**DESCRIPTION OF THE TASK**:
The listing is to be duplicated in full, exactly as written.

**STORED DATA**:
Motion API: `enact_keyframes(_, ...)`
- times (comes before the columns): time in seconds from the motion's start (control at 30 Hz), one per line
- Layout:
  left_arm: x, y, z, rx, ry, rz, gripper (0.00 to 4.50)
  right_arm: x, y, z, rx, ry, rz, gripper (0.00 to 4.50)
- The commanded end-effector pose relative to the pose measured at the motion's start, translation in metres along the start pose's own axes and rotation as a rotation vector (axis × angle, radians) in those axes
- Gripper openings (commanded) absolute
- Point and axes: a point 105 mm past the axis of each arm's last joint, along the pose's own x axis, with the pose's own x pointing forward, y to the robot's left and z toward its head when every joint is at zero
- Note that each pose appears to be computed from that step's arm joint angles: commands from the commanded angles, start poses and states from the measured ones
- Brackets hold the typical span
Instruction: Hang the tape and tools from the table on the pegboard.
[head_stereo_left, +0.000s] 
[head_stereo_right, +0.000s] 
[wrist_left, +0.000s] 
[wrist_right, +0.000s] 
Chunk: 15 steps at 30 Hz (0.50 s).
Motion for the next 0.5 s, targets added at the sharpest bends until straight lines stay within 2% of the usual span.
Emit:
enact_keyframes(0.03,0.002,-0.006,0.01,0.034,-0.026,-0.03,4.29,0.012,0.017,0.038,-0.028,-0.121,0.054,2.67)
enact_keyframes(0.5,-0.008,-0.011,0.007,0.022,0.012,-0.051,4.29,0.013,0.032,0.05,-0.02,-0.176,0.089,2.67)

**THE COMPLETED TASK**:
Motion API: `enact_keyframes(_, ...)`
- times (comes before the columns): time in seconds from the motion's start (control at 30 Hz), one per line
- Layout:
  left_arm: x, y, z, rx, ry, rz, gripper (0.00 to 4.50)
  right_arm: x, y, z, rx, ry, rz, gripper (0.00 to 4.50)
- The commanded end-effector pose relative to the pose measured at the motion's start, translation in metres along the start pose's own axes and rotation as a rotation vector (axis × angle, radians) in those axes
- Gripper openings (commanded) absolute
- Point and axes: a point 105 mm past the axis of each arm's last joint, along the pose's own x axis, with the pose's own x pointing forward, y to the robot's left and z toward its head when every joint is at zero
- Note that each pose appears to be computed from that step's arm joint angles: commands from the commanded angles, start poses and states from the measured ones
- Brackets hold the typical span
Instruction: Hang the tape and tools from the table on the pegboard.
[head_stereo_left, +0.000s] 
[head_stereo_right, +0.000s] 
[wrist_left, +0.000s] 
[wrist_right, +0.000s] 
Chunk: 15 steps at 30 Hz (0.50 s).
Motion for the next 0.5 s, targets added at the sharpest bends until straight lines stay within 2% of the usual span.
Emit:
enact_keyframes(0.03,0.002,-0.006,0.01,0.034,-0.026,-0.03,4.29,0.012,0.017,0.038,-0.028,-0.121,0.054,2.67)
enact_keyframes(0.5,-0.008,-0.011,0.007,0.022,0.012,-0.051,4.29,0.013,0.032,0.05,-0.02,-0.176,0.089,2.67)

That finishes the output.